TO DO: Your copy should contain exactly the lines from the start of the listing through the line that holds "blue foam cylinder: (131, 34) -> (160, 13)", and no pictures.

# # # # # # #

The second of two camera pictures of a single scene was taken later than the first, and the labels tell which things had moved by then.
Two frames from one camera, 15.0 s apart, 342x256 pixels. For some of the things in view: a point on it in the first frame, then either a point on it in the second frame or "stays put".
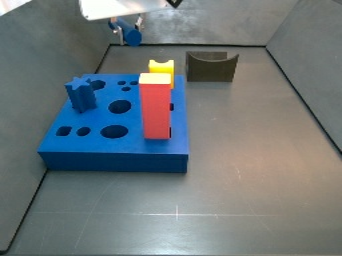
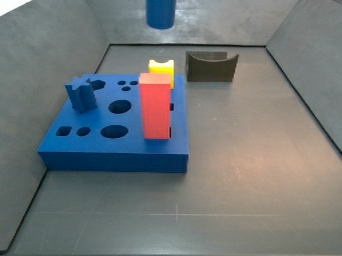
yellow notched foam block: (163, 67) stays put
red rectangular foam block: (155, 87) stays put
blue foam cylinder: (131, 34) -> (160, 13)
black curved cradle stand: (210, 66) stays put
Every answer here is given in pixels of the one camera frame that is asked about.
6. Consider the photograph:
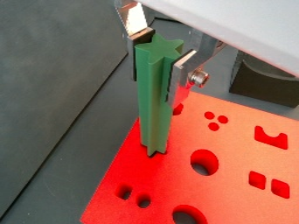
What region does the green star-shaped peg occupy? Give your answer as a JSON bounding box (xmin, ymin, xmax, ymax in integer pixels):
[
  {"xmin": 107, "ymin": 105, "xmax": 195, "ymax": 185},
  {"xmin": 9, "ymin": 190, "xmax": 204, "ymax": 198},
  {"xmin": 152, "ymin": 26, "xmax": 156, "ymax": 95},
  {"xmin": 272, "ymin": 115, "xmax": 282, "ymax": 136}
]
[{"xmin": 135, "ymin": 34, "xmax": 183, "ymax": 157}]

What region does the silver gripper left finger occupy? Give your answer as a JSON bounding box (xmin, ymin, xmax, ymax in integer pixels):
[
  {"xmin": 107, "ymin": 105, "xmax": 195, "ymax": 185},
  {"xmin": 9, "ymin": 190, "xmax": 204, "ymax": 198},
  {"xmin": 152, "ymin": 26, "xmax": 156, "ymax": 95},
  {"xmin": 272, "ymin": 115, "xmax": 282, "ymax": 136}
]
[{"xmin": 116, "ymin": 0, "xmax": 155, "ymax": 81}]

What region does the dark grey curved block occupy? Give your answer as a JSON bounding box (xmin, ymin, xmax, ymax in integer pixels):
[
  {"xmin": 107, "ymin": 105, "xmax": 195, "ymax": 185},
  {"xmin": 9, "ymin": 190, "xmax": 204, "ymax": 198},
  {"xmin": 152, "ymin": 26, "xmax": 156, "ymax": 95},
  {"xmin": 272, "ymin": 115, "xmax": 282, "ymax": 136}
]
[{"xmin": 228, "ymin": 51, "xmax": 299, "ymax": 108}]

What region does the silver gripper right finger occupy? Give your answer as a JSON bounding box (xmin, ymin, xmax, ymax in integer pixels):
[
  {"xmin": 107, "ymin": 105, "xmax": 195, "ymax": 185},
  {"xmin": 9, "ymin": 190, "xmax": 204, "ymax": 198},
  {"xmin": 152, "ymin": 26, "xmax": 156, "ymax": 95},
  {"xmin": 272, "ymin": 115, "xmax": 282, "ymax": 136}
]
[{"xmin": 166, "ymin": 29, "xmax": 226, "ymax": 109}]

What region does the red shape-sorting block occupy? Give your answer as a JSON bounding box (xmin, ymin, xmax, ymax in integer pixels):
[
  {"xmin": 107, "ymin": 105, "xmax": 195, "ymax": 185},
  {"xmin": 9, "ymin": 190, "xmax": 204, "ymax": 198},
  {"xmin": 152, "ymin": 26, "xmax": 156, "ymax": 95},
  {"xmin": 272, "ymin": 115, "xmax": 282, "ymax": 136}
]
[{"xmin": 80, "ymin": 93, "xmax": 299, "ymax": 224}]

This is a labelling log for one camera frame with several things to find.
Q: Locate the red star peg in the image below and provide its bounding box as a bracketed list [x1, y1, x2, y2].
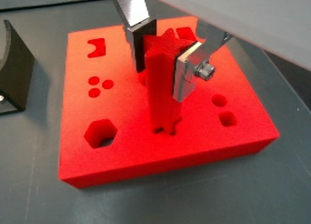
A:
[143, 27, 196, 134]

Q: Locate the red shape sorter block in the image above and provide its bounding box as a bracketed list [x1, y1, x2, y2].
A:
[58, 25, 279, 188]

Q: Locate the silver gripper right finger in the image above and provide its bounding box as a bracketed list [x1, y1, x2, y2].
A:
[172, 21, 232, 102]

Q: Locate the black curved holder stand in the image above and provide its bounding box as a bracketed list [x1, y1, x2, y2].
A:
[0, 20, 34, 116]

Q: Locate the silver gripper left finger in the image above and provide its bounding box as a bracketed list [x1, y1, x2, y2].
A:
[113, 0, 156, 73]

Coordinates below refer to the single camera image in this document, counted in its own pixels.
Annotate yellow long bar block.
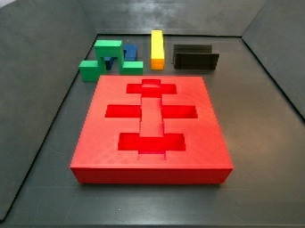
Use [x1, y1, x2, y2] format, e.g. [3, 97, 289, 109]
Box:
[150, 30, 165, 70]

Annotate blue U-shaped block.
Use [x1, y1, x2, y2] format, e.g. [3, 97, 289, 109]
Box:
[103, 45, 137, 70]

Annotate red board with slots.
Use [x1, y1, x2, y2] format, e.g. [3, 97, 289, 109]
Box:
[71, 76, 234, 184]

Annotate green stepped arch block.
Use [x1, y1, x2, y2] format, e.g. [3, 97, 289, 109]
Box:
[79, 40, 145, 82]

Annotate black angle fixture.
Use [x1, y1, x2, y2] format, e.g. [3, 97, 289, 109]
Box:
[173, 45, 220, 70]

# # # # # # #

ANSWER:
The second of two camera pictures of a single scene was taken later than the first, and the labels tell which things had moved by then.
Two frames from one camera, 15.0 s apart, 342x256 pixels. For some of the things in view: a point on it in the first frame, then either a point on it in the second frame or "stays put".
yellow notched foam block: (163, 67) stays put
red rectangular foam block: (155, 87) stays put
blue foam cylinder: (131, 34) -> (160, 13)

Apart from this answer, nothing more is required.